Namun di sini para peneliti menemukan pergeseran rasio isotop karbon spesifik sekitar 250 juta tahun yang lalu, kira-kira saat sedimen dari Ledakan Kambrium akan terlipat ke dalam mantel. Ini adalah pergeseran yang berpotensi disebabkan oleh perubahan besar dalam siklus karbon selama masa ketika biosfer meningkat dalam hal massa dan keragaman.
"Pengamatan ini menunjukkan bahwa proses biogeokimia di permukaan bumi memiliki pengaruh besar pada mantel dalam, mengungkapkan hubungan integral antara siklus karbon dalam dan dangkal," tulis para peneliti.
Hubungan antara siklus karbon yang dekat dengan permukaan dan di bawah tanah yang lebih dalam ini tidak mudah diukur dan memang telah berubah secara signifikan selama miliaran tahun Bumi telah ada, bukannya tetap.
Tampaknya jelas bahwa makhluk mati yang terperangkap dalam sedimen menemukan jalan mereka ke dalam mantel melalui lempeng tektonik. Karbon mereka tetap bercampur dengan bahan lain sebelum akhirnya mencapai permukaan lagi melalui peristiwa seperti letusan gunung berapi.
Tautan dikonfirmasi oleh pengamatan lebih lanjut dari strontium dan hafnium dalam sampel. Mereka mencocokkan pola karbon, mempersempit jumlah kemungkinan bagaimana komposisi batuan ini diubah.
"Ini berarti bahwa tanda tangan untuk karbon tidak dapat dijelaskan dengan proses lain seperti degassing, karena jika tidak, isotop strontium dan hafnium tidak akan berkorelasi dengan karbon," kata ahli geokimia Andrea Giuliani dari ETH Zurich di Swiss.
Secara teknis, apa yang kita hadapi di sini adalah fluks subduksi sedimen, dan detail siklus karbon ini penting dalam hal menyadari apa yang terjadi di planet kita terutama karena dampak krisis iklim terus dirasakan.
Studi baru terus mengungkapkan lebih banyak tentang bagaimana karbon diambil dari dan dilepaskan kembali ke atmosfer, terutama melalui daur ulang terus menerus dari lempeng tektonik yang membentuk permukaan planet ini.

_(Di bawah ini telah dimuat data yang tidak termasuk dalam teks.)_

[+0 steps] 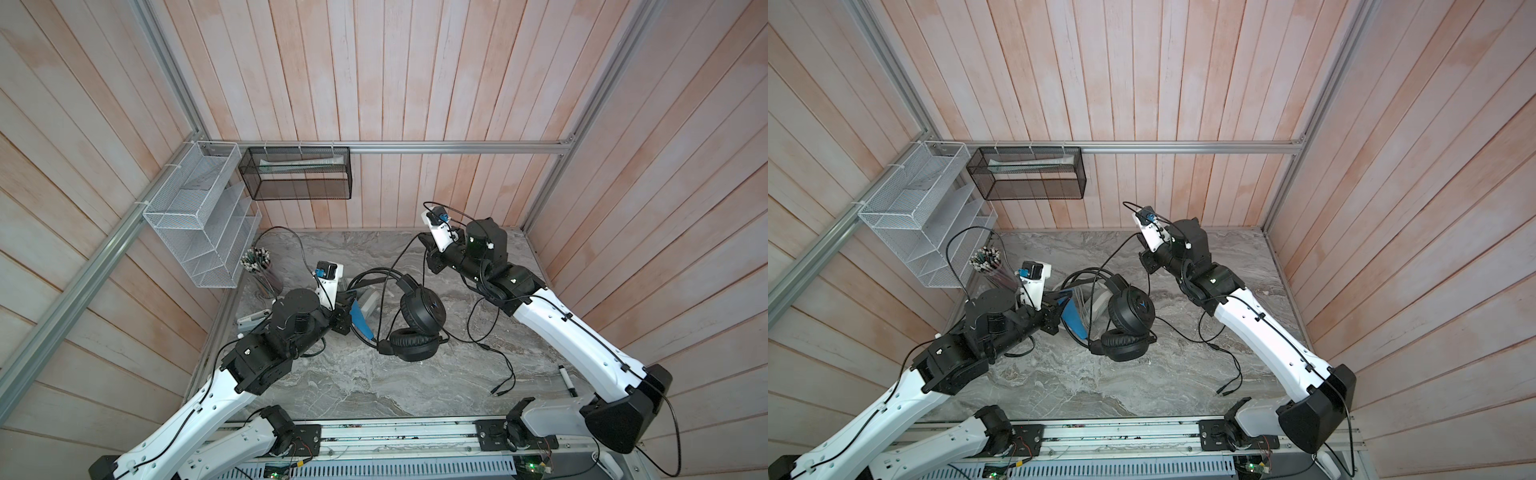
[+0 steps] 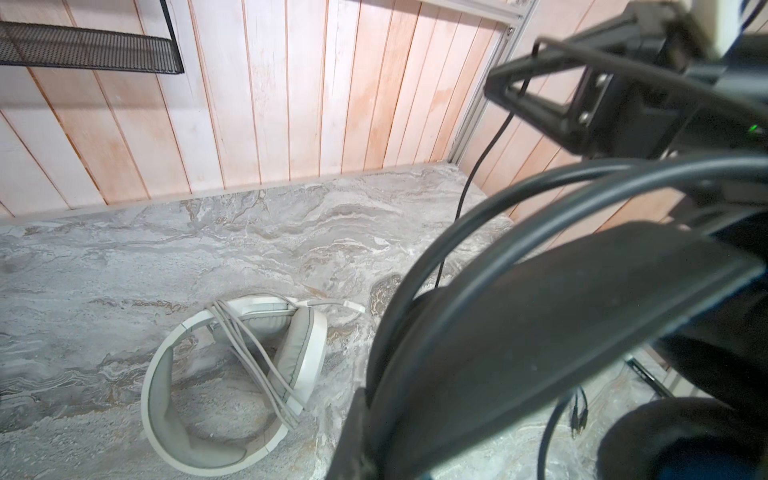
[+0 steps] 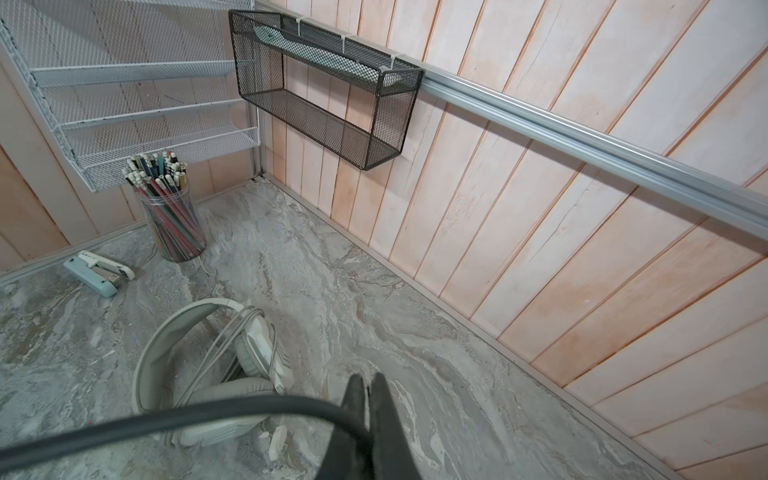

Para ilmuwan tahu bahwa secara relatif, hanya sejumlah kecil sedimen yang pernah didorong jauh ke dalam mantel melalui zona subduksi, yang berarti jejak Ledakan Kambrium pasti telah mengambil rute langsung ke kedalaman mantel.
"Ini menegaskan bahwa material batuan yang tersubduksi di mantel bumi tidak terdistribusi secara homogen, tetapi bergerak di sepanjang lintasan tertentu," kata Giuliani.
Penelitian ini telah dipublikasikan di Science Advances.